How My Own Experience of Being AuDHD Helps Me Support Neurodivergent Therapy Clients

Therapy can be life-changing, but for neurodivergent people, it often means navigating a world - and a process - not designed with us in mind. As a neurodivergent therapist, I’ve sat on both sides of the room. I know what it’s like to be a client trying to make sense of yourself in spaces that don’t quite fit, and I know what it’s like to hold space for others who’ve felt the same.

What I want to share here is how my own journey of discovering I’m Autistic and ADHD (AuDHD) has shaped the way I work - and why creating safe, affirming spaces for neurodivergent clients is at the heart of my practice.

Embracing My Own Neurodivergence: ADHD, Autism, and My Therapy Journey

Finding out I was neurodivergent changed everything. I was diagnosed late, after years of wondering why therapy - and the world - often felt harder than it seemed to be for others.

Looking back, I can see the moments that didn’t sit right. Being told to “slow down” my thoughts, to “just focus,” or to “sit still” - all well-intentioned advice that left me feeling misunderstood. There were sessions where I felt ashamed for my own way of being, where my divergent mind was subtly framed as a problem to fix.

Realising I’m AuDHD helped those pieces click into place. It wasn’t that I was resistant or inattentive - I was simply trying to exist in systems that didn’t understand me.

From neurodivergent client to neurodivergent therapist

Long before I knew my own neurotype, I found myself drawn to working with neurodivergent clients. There was always a spark of recognition - a sense that I could meet people where they were, without asking them to perform.

After my own diagnosis, that connection deepened. I began to see just how many of us had struggled in therapy, not because we were “difficult clients,” but because therapy itself had been built with neurotypical assumptions in mind. My disempowering experiences became fuel for change - a reminder that therapy can and should feel like a place where we’re allowed to unmask, stim, ramble, and be human.The therapeutic relationship: building trust through collaboration

Recognising the impact of negative experiences with therapists who invalidate their clients, I prioritise building trust with my clients by creating a collaborative, open and neuro-affirming environment. In a society where the need to mask and suppress our needs is ingrained, I continually check in with my clients, encouraging them to communicate their preferences so that we can make accommodations.

Building Trust Through Collaboration

So much harm happens when therapists assume they know best. I’ve experienced it - that subtle power imbalance when your needs are minimised or explained away.

Now, I prioritise collaboration and consent in every session. I regularly check in about what’s working, what isn’t, and what might help. I invite clients to adjust their environment - turn off the camera, grab a fidget, lie down, or bring a blanket. None of these things are distractions; they’re forms of regulation and care.

In a world that often asks us to suppress our needs, therapy should be the one place where those needs are allowed to exist in the open. Adapting therapy to individual neurodivergent needs

Most importantly, I recognise that neurodivergent people are all individuals with unique needs. Even where we share aspects of our neurology, we’re all different, so I invite my clients to engage with therapy in a way that suits them best. Whether it's having the option to keep their cameras on or off, lying down during sessions, or stimming, I want to accommodate my client’s diverse needs and acknowledge that these needs can change from day to day.

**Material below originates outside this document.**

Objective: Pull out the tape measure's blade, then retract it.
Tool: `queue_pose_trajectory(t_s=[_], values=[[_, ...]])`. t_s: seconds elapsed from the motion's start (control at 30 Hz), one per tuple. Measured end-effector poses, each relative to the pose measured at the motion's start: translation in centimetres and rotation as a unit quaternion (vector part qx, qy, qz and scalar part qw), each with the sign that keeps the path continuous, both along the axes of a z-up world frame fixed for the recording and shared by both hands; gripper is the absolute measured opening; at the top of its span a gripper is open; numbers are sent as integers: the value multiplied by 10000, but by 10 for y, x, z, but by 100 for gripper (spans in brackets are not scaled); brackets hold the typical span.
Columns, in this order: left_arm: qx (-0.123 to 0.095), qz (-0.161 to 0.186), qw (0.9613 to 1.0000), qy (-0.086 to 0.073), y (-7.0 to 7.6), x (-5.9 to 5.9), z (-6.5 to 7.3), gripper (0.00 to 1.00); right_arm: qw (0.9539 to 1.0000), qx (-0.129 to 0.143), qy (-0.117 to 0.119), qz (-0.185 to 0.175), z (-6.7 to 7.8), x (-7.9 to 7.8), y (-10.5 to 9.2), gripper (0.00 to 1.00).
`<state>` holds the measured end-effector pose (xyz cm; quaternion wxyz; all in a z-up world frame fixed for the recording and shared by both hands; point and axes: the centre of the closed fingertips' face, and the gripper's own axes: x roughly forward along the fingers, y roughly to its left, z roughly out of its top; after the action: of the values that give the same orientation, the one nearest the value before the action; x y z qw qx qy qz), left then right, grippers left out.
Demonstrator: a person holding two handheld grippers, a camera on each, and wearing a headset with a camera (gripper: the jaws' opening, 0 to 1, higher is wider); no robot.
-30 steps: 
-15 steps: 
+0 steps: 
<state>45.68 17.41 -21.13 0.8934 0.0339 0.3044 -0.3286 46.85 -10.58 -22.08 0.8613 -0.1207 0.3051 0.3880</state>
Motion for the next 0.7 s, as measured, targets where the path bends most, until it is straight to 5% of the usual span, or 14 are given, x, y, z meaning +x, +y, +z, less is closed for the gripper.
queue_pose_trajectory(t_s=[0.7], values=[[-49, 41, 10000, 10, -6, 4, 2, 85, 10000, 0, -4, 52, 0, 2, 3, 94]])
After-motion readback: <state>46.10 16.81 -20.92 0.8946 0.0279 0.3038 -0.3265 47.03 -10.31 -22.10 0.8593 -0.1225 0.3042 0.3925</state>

Adapting Therapy to Neurodivergent Needs

Us neurodivergent people are not a monolith. Even when we share traits or diagnoses, our nervous systems and sensory worlds are unique. What helps one person might overwhelm another.

Because of that, I hold flexibility as a core value in my practice. I don’t assume that one way of “doing therapy” works for everyone. Some clients prefer structured sessions; others need space to talk freely or use creative tools. Some find eye contact grounding, others find it unbearable. All of that is valid. Our work adapts to you - not the other way around.

Empowering Neurodivergent Clients in Therapy

Most traditional therapy models were created by neurotypical people, often with neurotypical norms baked in. That doesn’t make them bad. It does mean they need translation.

For me, that translation looks like helping clients design therapy spaces that fit their own rhythm and sensory needs. It means honouring difference rather than minimising it, and holding the therapy relationship as something we co-create. Safety comes not from neutrality, but from genuine understanding.

Advocating for Change in the Therapy World

Embracing my own neurodivergence hasn’t just changed my personal life - it’s become a professional commitment. I want to help reshape the therapy world so that neurodivergent people don’t have to twist themselves into shapes to receive support.

That’s why I speak and teach about neurodivergence and Internal Family Systems (IFS), including at the International IFS Conference in 2023 and 2024. My hope is that more therapists can learn to create spaces where difference is celebrated, not tolerated, where clients can come exactly as they are.

Closing Thoughts

Therapy should never make someone feel smaller. It should be a place of relief, honesty, and spaciousness - somewhere you can finally breathe.

My own experience of being AuDHD has given me a deep respect for the complexity and beauty of neurodivergent minds. It’s taught me that we don’t need to be fixed - we need to be understood.